Microsoft’s big patent purchase: The other billion-dollar deal drew less attention, but could be an important one beneath the tech industry’s surface: Microsoft paid just more than $1 billion for more than 800 AOL patents, outbidding Amazon, eBay, Google, and Facebook for the intellectual property trove, comprar en línea Armour, comprar Armour baratos. The patents involve advertising, search, mobile media, and e-commerce, and includes the patents underpinning Netscape, as All Things D reported. Effects of Armour, CNET’s Jay Greene and Stephen Shankland described a few of the more interesting patents potentially involved in the deal and pointed out that Microsoft’s work may have been closer to AOL’s than any other potential buyer. Dealbook’s Michael de la Merced characterized the deal as part of a “gold rush” on patents in the tech world. Buy Armour No Prescription, On AOL’s end, The New Yorker’s Nicholas Thompson worried that the money from the deal will go to appease shareholders rather than create new products, and ZDNet’s Andrew Nusca was also skeptical of the sale’s value for AOL, wondering why the company couldn’t take advantage of the patents itself. “To me, AOL’s decision to sell this part of the portfolio shows a lack of confidence in its ability to execute in these areas,” he wrote.

Remembering Mike Wallace: One of the most legendary figures in the news industry died last weekend — Mike Wallace, longtime journalist for CBS and 60 Minutes in particular. The New York Times has a definitive obituary, Armour online cod, and CBS has some more personal remembrances. The Times also collected responses to Wallace’s death, in which he was remembered as a tough-minded reporter: The New Yorker’s Ken Auletta described him as a pioneer of investigative journalism on television. Likewise, New York’s Matt Zoller Seitz gave a thoughtful appreciation of Wallace’s “informed showmanship”: “He was our stand-in, asking the questions that we might have asked if we were there and had his skill and nerve.”
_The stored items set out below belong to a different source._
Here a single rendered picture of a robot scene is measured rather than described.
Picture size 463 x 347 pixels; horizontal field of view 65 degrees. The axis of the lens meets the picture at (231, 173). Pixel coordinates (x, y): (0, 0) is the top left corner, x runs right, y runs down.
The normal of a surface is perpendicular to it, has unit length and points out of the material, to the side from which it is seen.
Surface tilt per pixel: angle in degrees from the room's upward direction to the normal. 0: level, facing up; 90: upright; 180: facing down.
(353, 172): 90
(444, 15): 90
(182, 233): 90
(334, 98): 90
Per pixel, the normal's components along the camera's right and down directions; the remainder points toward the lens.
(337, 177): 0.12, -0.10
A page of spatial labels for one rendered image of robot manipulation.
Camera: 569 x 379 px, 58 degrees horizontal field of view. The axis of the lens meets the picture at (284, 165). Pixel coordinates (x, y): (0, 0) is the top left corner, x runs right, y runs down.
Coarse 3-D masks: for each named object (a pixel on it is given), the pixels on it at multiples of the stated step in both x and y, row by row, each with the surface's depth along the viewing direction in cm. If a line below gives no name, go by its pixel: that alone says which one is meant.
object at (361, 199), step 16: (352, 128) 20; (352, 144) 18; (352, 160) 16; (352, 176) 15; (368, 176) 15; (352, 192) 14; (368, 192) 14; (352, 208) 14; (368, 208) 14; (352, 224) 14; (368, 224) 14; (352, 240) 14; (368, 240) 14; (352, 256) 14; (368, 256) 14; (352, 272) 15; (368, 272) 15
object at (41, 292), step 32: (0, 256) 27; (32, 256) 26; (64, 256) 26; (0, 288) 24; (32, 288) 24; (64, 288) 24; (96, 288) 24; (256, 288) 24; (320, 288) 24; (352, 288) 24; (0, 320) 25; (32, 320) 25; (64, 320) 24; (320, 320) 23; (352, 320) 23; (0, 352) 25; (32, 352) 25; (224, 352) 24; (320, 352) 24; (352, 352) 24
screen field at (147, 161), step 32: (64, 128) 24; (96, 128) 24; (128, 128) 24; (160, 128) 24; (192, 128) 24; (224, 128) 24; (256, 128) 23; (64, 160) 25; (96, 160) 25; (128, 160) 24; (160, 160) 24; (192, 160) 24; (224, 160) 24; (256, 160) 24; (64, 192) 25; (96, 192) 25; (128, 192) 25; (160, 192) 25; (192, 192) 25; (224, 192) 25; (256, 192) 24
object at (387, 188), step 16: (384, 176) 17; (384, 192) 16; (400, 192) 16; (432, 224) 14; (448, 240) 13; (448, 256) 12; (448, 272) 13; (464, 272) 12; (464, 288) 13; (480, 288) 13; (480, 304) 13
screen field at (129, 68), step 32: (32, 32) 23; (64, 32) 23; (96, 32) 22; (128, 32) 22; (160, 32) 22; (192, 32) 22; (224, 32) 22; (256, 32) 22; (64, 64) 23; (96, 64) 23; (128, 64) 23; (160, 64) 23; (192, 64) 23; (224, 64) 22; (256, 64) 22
Others had more personal stories: The legendary investigative reporter Seymour Hersh, longtime Philly television columnist Gail Shister, j-prof Dan Kennedy, and The Wrap’s Sharon Waxman, Buy Armour No Prescription. As Kennedy wrote: “I really do think there was a golden age of television news, and Wallace was right in the middle of it.”


Reading roundup: Plenty of other interesting pieces to keep up with this week:

— A few more takes on last week’s purchase of the Philadelphia Inquirer and Daily News by a group of local investors: The New York Times’ David Carr mused on the return of the newspaper baron, the American Journalism Review’s John Morton examined the recent spree of newspaper purchases in a downtime for the industry, Purchase Armour online no prescription, and Penn prof Victor Pickard argued for more systemic solutions to save papers like Philly’s.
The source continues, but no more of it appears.